What is unique is our mission, the kind of guy that that mission attracts, and the grounds on which we build relationships.

So I want to talk about why we’ve chosen this target of family empires, what it means, how we’re doing it, and why I think it works.

The hardest thing about organizing “our guys” is that phrase: it’s always “our guys”, “our side”, “our thing”. We don’t know what to call ourselves, because we don’t know what makes us “us”.

Everything about the present political moment in America, and across the liberal West, is just a failure to answer that question, in a dozen different forms.

Whether it’s H1Bs, or Mamdani, or dual citizens, or illegal immigration — the common thread is the collapse of the West’s immune system — our inability to distinguish friends from strangers. Try to think of an active conflict that isn’t, at bottom, about this.

As far as I can tell, what unites our guys, our thing, is not exactly agreement on where the boundaries should be, but just the conviction that there has to be a boundary somewhere.

So we have this very serious problem that we are, in a sense, up against entropy itself.
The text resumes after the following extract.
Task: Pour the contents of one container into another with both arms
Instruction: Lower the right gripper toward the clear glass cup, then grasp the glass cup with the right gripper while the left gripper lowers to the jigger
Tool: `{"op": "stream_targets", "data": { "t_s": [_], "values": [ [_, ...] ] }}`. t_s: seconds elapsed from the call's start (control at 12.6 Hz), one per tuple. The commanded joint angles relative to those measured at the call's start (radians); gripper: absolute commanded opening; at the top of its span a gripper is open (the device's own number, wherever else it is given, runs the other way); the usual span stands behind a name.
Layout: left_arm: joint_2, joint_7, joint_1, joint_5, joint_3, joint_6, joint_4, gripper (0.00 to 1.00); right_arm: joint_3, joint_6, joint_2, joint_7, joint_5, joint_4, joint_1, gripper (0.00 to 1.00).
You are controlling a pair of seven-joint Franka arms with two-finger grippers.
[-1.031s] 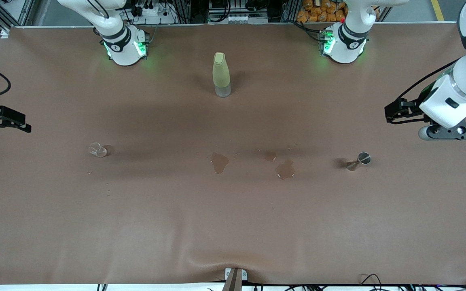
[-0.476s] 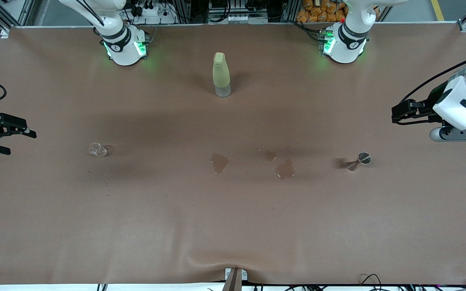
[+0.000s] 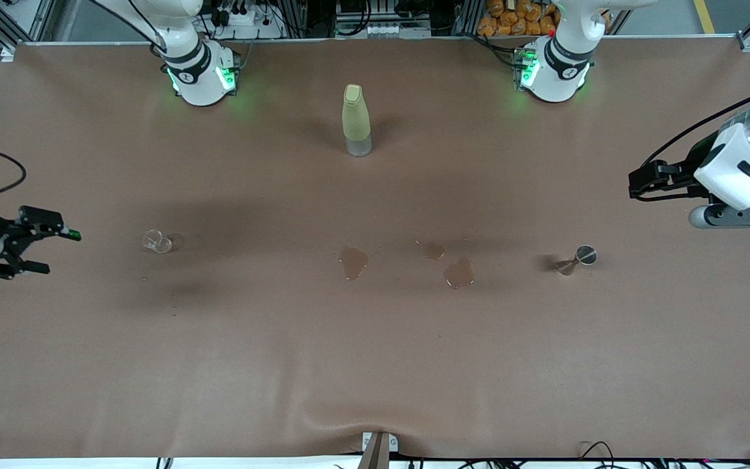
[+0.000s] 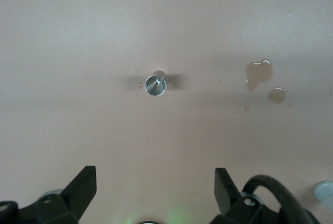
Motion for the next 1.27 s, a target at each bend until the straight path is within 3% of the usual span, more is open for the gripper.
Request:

It is always easier to tear down a boundary, and reap the rewards of defection, than it is to assert or defend a boundary — especially when you’ve got no agreement on where the boundary should be.

The psychology of Leftism is still utterly dominant, it’s utterly adaptive, and its only weakness, right now, is that some of us can see where it all leads — which is the extinction of ourselves, our culture, everything that we care about in the world.

It sterilizes everyone who adopts it, and it consumes every human institution that can’t resist it — which is, so far, 100% of them.

That’s what we have in common — “we” are just the set of people who can see that coming. But that isn’t an organizing principle, because we have no idea what to do about it, or what we’d build instead.

So this is going to be a kind of good-news, bad-news talk. I’ll give you the bad news first:

You do not have a people.

All of our arguments about who a “real American” is are pointless, because a people is a cooperative equilibrium.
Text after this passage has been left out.